==== AVAILABLE DATA ====

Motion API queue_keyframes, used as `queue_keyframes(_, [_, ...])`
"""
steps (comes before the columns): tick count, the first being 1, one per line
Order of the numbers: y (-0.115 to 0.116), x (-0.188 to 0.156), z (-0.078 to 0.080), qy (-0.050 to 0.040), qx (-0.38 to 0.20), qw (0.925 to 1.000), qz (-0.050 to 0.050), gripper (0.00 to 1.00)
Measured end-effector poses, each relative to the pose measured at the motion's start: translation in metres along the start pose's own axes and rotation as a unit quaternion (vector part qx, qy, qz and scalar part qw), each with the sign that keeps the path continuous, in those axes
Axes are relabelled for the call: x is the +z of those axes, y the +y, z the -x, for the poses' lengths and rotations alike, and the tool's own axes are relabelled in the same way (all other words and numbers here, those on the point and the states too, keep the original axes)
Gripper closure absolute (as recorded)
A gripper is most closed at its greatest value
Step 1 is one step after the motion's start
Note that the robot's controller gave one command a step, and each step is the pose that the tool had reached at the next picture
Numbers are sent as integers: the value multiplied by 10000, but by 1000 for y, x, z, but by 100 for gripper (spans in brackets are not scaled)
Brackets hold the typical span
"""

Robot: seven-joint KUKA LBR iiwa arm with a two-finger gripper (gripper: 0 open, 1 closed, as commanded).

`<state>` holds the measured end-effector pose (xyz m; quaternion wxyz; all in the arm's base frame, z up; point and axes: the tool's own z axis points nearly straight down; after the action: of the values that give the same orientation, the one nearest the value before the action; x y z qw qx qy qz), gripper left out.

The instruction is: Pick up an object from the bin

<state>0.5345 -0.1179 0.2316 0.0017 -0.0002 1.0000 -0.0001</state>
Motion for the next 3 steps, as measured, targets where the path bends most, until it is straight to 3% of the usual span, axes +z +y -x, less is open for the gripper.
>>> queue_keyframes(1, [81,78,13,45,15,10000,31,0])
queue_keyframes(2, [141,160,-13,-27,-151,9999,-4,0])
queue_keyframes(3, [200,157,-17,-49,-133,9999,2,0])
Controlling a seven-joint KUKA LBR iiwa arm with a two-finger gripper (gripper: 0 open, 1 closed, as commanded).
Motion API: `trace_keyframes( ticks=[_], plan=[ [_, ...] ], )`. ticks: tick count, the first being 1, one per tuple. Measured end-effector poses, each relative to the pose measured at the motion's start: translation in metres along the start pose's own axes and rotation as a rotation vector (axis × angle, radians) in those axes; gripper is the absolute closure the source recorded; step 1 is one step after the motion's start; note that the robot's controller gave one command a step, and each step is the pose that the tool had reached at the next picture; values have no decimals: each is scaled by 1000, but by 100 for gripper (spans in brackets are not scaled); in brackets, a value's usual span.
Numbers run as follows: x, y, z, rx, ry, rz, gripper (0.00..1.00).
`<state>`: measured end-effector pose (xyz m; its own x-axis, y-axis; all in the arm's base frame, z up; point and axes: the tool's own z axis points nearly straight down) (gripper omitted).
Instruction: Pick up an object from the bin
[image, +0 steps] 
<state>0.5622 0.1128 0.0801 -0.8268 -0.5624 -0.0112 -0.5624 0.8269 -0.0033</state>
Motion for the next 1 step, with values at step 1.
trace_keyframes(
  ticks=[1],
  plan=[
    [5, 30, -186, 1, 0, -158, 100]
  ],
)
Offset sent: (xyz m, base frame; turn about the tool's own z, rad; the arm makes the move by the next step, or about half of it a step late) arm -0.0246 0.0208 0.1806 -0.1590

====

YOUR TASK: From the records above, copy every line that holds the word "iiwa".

WRITTEN RESPONSE:
Robot: seven-joint KUKA LBR iiwa arm with a two-finger gripper (gripper: 0 open, 1 closed, as commanded).
Controlling a seven-joint KUKA LBR iiwa arm with a two-finger gripper (gripper: 0 open, 1 closed, as commanded).

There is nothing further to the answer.